*** Opening of The data ***
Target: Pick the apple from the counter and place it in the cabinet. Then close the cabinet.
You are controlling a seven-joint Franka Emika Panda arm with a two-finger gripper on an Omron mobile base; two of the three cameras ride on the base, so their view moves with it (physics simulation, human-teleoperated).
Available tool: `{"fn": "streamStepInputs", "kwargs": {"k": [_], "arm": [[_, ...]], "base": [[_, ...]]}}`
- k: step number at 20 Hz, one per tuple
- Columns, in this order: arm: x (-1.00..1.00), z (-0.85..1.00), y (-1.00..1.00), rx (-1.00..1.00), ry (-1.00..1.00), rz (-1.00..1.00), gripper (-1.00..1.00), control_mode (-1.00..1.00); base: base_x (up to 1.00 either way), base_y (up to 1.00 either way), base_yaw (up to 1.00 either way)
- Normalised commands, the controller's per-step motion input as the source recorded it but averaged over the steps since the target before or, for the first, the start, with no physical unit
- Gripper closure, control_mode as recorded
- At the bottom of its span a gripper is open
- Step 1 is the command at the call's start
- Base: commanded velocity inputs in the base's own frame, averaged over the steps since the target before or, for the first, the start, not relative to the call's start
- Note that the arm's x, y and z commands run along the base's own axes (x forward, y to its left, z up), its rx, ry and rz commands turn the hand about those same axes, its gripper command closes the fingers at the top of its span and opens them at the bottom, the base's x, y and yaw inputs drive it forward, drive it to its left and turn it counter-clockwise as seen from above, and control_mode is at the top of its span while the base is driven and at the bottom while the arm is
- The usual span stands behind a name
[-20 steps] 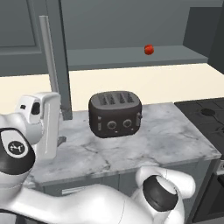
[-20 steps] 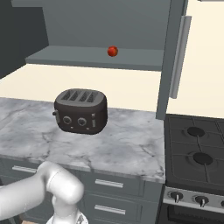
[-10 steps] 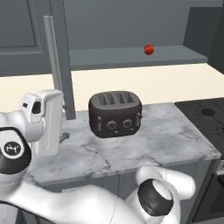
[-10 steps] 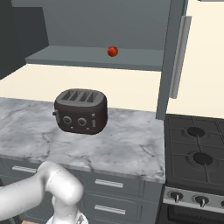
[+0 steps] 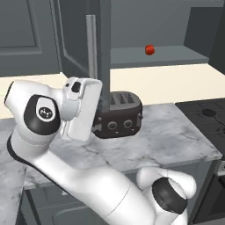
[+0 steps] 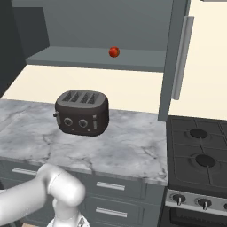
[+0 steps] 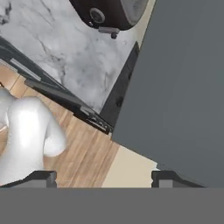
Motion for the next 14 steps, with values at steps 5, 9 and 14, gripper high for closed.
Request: {"fn": "streamStepInputs", "kwargs": {"k": [5, 9, 14], "arm": [[1.00, 0.00, -0.79, 0.00, 0.29, -0.12, -1.00, -1.00], [1.00, 0.01, -0.74, 0.00, 0.36, -0.07, -1.00, -1.00], [1.00, 0.08, -0.66, 0.00, 0.39, -0.07, -1.00, -1.00]], "base": [[0.00, 0.00, 0.00], [0.00, 0.00, 0.00], [0.00, 0.00, 0.00]]}}
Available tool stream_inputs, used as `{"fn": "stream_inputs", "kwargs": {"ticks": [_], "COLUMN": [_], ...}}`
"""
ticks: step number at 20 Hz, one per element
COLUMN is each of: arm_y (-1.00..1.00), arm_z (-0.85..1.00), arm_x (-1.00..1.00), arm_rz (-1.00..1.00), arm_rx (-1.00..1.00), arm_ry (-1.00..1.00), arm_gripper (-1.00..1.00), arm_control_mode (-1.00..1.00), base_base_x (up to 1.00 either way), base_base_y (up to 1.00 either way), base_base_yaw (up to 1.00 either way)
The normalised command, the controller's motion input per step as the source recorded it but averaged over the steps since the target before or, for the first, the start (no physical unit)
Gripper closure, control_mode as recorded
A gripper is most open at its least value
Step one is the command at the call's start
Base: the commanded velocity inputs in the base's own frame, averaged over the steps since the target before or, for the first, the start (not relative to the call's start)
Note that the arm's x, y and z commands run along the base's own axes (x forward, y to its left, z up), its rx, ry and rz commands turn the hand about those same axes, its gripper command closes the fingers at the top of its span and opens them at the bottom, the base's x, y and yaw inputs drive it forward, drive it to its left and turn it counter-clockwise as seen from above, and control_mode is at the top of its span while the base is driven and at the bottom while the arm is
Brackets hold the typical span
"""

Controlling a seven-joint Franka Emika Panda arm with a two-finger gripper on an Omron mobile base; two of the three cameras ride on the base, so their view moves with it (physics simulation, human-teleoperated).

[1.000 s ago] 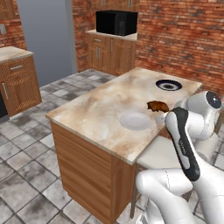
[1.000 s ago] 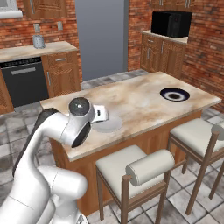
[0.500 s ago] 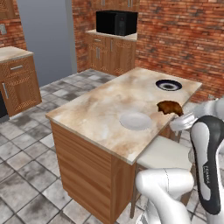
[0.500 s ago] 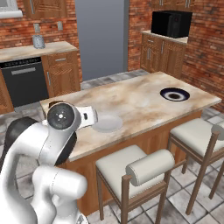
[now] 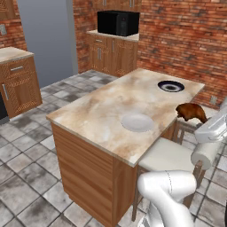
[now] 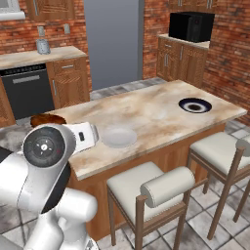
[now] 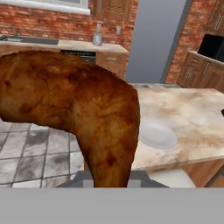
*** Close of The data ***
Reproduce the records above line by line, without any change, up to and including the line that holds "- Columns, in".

§ **Response box**
Target: Pick the apple from the counter and place it in the cabinet. Then close the cabinet.
You are controlling a seven-joint Franka Emika Panda arm with a two-finger gripper on an Omron mobile base; two of the three cameras ride on the base, so their view moves with it (physics simulation, human-teleoperated).
Available tool: `{"fn": "streamStepInputs", "kwargs": {"k": [_], "arm": [[_, ...]], "base": [[_, ...]]}}`
- k: step number at 20 Hz, one per tuple
- Columns, in this order: arm: x (-1.00..1.00), z (-0.85..1.00), y (-1.00..1.00), rx (-1.00..1.00), ry (-1.00..1.00), rz (-1.00..1.00), gripper (-1.00..1.00), control_mode (-1.00..1.00); base: base_x (up to 1.00 either way), base_y (up to 1.00 either way), base_yaw (up to 1.00 either way)

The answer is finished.